▶ [Exercise details]: Exclude the pictures and repeat all of the data exactly.

▶ [The data]:
——
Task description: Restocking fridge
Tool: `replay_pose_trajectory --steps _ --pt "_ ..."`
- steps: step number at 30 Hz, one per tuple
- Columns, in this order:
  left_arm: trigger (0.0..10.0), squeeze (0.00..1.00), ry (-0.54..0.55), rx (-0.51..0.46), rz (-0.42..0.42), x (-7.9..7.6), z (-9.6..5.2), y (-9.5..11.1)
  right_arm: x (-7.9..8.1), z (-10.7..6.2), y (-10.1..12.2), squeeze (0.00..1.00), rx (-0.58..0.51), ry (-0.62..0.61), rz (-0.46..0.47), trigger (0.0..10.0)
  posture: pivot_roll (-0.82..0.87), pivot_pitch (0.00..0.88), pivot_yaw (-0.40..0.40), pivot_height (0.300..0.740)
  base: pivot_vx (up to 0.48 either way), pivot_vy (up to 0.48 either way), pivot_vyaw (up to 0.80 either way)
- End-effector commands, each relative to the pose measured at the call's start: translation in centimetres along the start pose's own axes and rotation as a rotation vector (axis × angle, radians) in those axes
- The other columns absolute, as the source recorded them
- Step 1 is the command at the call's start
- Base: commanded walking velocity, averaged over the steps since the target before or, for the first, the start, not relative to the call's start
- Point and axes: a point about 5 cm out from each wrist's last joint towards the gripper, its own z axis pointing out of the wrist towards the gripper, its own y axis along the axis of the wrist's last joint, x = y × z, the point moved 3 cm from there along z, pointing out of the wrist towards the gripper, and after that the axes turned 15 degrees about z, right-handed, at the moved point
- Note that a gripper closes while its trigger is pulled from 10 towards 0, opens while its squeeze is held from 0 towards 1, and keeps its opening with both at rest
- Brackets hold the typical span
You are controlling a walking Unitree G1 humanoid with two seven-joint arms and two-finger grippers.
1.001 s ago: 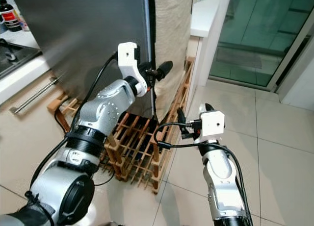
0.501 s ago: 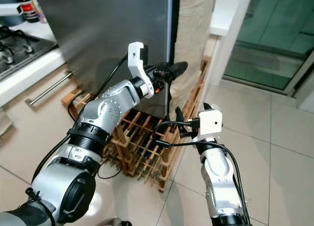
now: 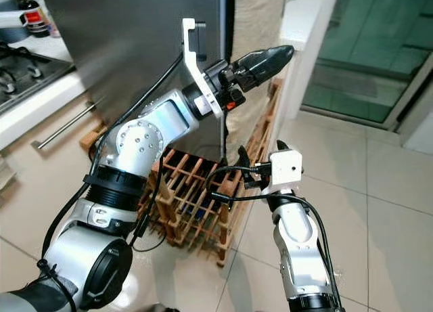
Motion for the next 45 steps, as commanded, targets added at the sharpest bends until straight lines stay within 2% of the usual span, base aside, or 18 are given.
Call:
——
▶ [Result]:
Task description: Restocking fridge
Tool: `replay_pose_trajectory --steps _ --pt "_ ..."`
- steps: step number at 30 Hz, one per tuple
- Columns, in this order:
  left_arm: trigger (0.0..10.0), squeeze (0.00..1.00), ry (-0.54..0.55), rx (-0.51..0.46), rz (-0.42..0.42), x (-7.9..7.6), z (-9.6..5.2), y (-9.5..11.1)
  right_arm: x (-7.9..8.1), z (-10.7..6.2), y (-10.1..12.2), squeeze (0.00..1.00), rx (-0.58..0.51), ry (-0.62..0.61), rz (-0.46..0.47), trigger (0.0..10.0)
  posture: pivot_roll (-0.82..0.87), pivot_pitch (0.00..0.88), pivot_yaw (-0.40..0.40), pivot_height (0.300..0.740)
  base: pivot_vx (up to 0.48 either way), pivot_vy (up to 0.48 either way), pivot_vyaw (up to 0.80 either way)
- End-effector commands, each relative to the pose measured at the call's start: translation in centimetres along the start pose's own axes and rotation as a rotation vector (axis × angle, radians) in those axes
- The other columns absolute, as the source recorded them
- Step 1 is the command at the call's start
- Base: commanded walking velocity, averaged over the steps since the target before or, for the first, the start, not relative to the call's start
- Point and axes: a point about 5 cm out from each wrist's last joint towards the gripper, its own z axis pointing out of the wrist towards the gripper, its own y axis along the axis of the wrist's last joint, x = y × z, the point moved 3 cm from there along z, pointing out of the wrist towards the gripper, and after that the axes turned 15 degrees about z, right-handed, at the moved point
- Note that a gripper closes while its trigger is pulled from 10 towards 0, opens while its squeeze is held from 0 towards 1, and keeps its opening with both at rest
- Brackets hold the typical span
You are controlling a walking Unitree G1 humanoid with two seven-joint arms and two-finger grippers.
1.001 s ago: 
0.501 s ago: 
now: 
Motion for the next 45 steps, as commanded, targets added at the sharpest bends until straight lines stay within 2% of the usual span, base aside, or 18 are given.
Call:

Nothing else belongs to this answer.